Ty Menchions has to sneak out of his St. John's home these days, thanks to some aggressive gulls who aren't showing any signs of playing nice on his property.
He was walking home one day at the end of June, near the intersection of Portugal Cove Road and Elizabeth Avenue, when he was first attacked out of the blue.
"A seagull just swooped down off the roof and hit me in the head," he said.
Now, he's looking skyward anytime he leaves his house.
"I've definitely become more cautious and nervous about going outside," he said. "I can't even walk up my own driveway without them squawking at me, swooping down and trying to attack again."
Menchions suspects some seagulls have made a nest on the roof of a nearby building.
He said he has learned to listen for the noises that the gulls make.
"It's kind of like this lower-pitched squawking or honking sound. It's the kind of noise they'll make when they're warning you that they're going to attack" he said.
Even his cat had a close call on Friday afternoon in the backyard.
"I was out there supervising her and a gull swooped right down, just a few feet away, and I saw it defecate. Luckily, it missed the cat," Menchions said with a laugh.
"[I] brought her right back in. Won't be doing that anytime soon again."
Menchions said he contacted the City of St. John's, but they weren't able to help him.

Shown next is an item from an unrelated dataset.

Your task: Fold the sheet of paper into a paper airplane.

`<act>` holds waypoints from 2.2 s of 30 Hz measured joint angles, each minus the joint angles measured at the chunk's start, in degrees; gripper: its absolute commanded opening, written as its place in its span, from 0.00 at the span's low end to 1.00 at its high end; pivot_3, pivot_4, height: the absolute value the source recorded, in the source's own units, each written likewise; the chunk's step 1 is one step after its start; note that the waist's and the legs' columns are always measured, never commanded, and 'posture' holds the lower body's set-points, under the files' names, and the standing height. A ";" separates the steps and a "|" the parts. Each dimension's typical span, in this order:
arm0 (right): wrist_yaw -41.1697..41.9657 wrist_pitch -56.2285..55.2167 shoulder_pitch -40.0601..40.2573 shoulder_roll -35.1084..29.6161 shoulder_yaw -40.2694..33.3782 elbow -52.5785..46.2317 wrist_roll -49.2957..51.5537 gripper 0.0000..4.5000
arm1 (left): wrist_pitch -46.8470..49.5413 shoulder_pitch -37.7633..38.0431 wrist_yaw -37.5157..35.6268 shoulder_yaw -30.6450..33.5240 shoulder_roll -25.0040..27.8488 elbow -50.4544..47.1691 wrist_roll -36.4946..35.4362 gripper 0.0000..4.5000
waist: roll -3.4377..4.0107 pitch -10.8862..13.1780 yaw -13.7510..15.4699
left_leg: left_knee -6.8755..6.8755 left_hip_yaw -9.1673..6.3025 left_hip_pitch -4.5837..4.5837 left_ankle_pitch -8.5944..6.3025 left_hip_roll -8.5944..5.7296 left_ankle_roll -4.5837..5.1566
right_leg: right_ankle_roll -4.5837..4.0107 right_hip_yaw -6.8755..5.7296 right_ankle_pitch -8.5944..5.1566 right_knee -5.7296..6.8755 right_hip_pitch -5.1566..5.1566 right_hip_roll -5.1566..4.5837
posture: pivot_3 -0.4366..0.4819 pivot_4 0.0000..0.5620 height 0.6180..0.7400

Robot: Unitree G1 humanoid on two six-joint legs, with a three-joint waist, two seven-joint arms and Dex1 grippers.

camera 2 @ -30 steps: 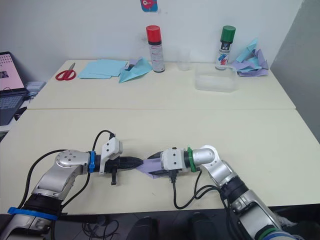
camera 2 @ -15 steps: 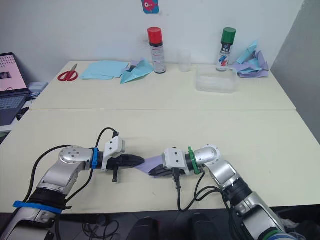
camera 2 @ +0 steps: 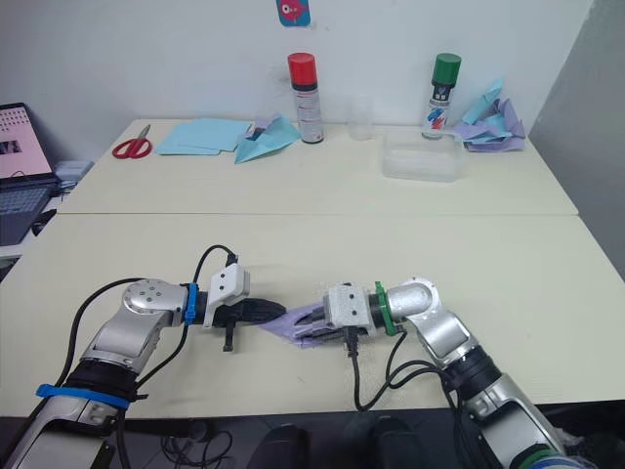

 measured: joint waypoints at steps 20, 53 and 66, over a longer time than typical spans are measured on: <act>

"They directed me over to Environment Canada, who said they've already got several complaints about this area, but they can't do anything about it," he said.
Menchions said he looked online, and found that it could take about five to six weeks for the chicks to grow up and leave the nest.
He figures he has about another month of being fearful of leaving his house.
"[I'm] pretty frustrated. [I] can't get out and enjoy the weather without being nervous about getting attacked by the gulls," he said.
"If nothing can be done right now to resolve the situation, I just hope something is done to prevent it in the future."
Seagulls will pull out all the stops to protect, says biologist
Ian Jones, a seabird biologist at Memorial University, said the birds are acting in defence of a likely nest. They will pull out all the stops to protect their young from potential intruders, a technique called "mobbing" in the field.
"That can include pecking the intruder with their bills, striking the intruder with their feet, possibly defecating or even vomiting on the intruders," he told The St. John's Morning Show. "So we're talking about all forms of defensive action here."
Although Jones said gulls are normally afraid of humans, they can get aggressive if they sense danger to the nest. He said there are probably more instances of potential nests like the one near Elizabeth Avenue, as the environment is well suited for nesting.
"What we've done here in town is we've constructed some suitable nesting habitats for these birds through flat roofs, often with gravel on them," he said. "Predators can't get on the roof, so it's attractive to these birds … we've created the perfect habitat, and now we're seeing the results."
He said businesses that want to have birds removed should contact Environment Canada before trying anything, as seagulls are protected under the Migratory Bird Treaty Act. He believes the behaviour should die down in the coming days, as the habituation process could take place.
"Once the gulls discover that passers by aren't really threatening them, they will become less angry and they will habituate to the presence of people and maybe start ignoring them," he said.
"Whether that's going to inure in time to take care of this nuisance, I don't know."